Grief comes in all forms. It came to me, without invitation, last fall when I lost my dear husband and the life I loved. Nearly one year later, despite my many invitations, Grief has yet to leave. Instead, he’s unpacked, strewn his things carelessly all over the house, propped his feet up on the couch, and defiantly says, “Yeah, that’s right, and what are you gonna do about it?”
Our society provides a cultural road map for managing this mangy houseguest. When someone we love dies, whether it’s unexpected or not, there are certain things we can depend on. Funerals are planned, eulogies are read, stories are shared, memories preserved, and love and support envelop those left behind.
But I didn’t lose my husband to death.
Like many women today, I lost my husband to the realization of his double life. A life so carefully curated online, with legal pick-your-partner pages available for a small membership fee. Uncovering this broke me in two. Two lives: his and ours. My life “before discovery” (which was pretty much the best life I could ever have hoped for) and the one “after discovery” (which was pretty much a complete living nightmare). I know the sound the Titanic must have made as it broke into two that night it hit the iceberg and sank. It came up from the depths of my belly the night I found my husband’s double life, a life with many, many, many betrayals with many women.
I didn’t have the luxury of an immediate and structured grieving period.
Since my beloved did not die, I didn’t have the luxury of an immediate and structured grieving period. Our marriage of twenty years died, and I was left to grieve not only my present but my future, and a now unknown past as well. With three confused and heartbroken children to care for, I knew I had to keep my head above water, lest we all gone down with the proverbial ship. Without the societal milestones we use to heal our grief after the death of a loved one, I was left to chart my own course. I read and I read and I read. I watched every single SuperSoul Sunday ever made. I wrote to authors. I devoured TED talks. I prayed and meditated daily—and still do. All of this to help my mind process, and maybe someday understand, how and why this all happened.

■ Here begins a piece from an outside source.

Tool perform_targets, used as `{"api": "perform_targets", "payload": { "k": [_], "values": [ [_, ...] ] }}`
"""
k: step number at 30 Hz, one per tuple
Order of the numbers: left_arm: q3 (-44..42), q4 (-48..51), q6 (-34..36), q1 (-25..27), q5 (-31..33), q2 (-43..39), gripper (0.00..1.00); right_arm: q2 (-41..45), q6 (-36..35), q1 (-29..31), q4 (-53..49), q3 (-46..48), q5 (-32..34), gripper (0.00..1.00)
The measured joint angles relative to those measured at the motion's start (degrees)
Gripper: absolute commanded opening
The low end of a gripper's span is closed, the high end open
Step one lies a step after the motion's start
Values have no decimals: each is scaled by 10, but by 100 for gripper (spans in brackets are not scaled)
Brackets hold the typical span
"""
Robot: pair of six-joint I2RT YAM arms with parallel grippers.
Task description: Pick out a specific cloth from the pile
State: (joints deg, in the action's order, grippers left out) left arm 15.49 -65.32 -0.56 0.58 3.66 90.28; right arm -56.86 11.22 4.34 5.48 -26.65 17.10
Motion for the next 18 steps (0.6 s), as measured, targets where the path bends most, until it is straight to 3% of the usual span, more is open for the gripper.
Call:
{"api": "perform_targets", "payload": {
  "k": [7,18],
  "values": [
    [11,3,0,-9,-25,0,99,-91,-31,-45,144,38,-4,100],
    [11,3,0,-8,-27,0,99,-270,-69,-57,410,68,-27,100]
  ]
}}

In this quest for information, looking for “my people,” or someone, anyone with a road map for ambiguous grieving, I have learned so much. Most importantly, I have learned that I CAN DO THIS.
Loss through betrayal is nothing short of devastating.
There is a way back to joy. It may not be with the same road map we use to navigate grief through death, but some of it overlaps. I couldn’t have a funeral for my (once) dear husband, but I did have a funeral for my marriage. That kind of “tweaking” began to help me heal, as did connecting with others grieving my kind of grief. Loss through betrayal is nothing short of devastating. Having to see, hear, or communicate with the person who has betrayed you, and navigating all that comes with such interactions, risks opening the wound every time. But I’m learning that just knowing that reminds me it doesn’t have to be that way.
By finding others who share this grief, I am not wallowing, I am healing. I feel it. I don’t have the map, and I know it won’t be easy.
By living in the truth of what happened and not lying or covering up; by not shrinking or isolating; by finding others who share this grief, I am not wallowing, I am healing. I feel it. I don’t have the map, and I know it won’t be easy. What I do know is who I am. I know I am strong but flexible, humble and generous. I am deeply rooted with branches of blessings surrounding me. Grief has overstayed his visit. I am done living in the dirt. I feel it coming. I look to the trees as my anchor, a message from Mother Nature about what we endure in life. I look at them and I feel I’m changing, I’m rerooting, rising up stronger than before.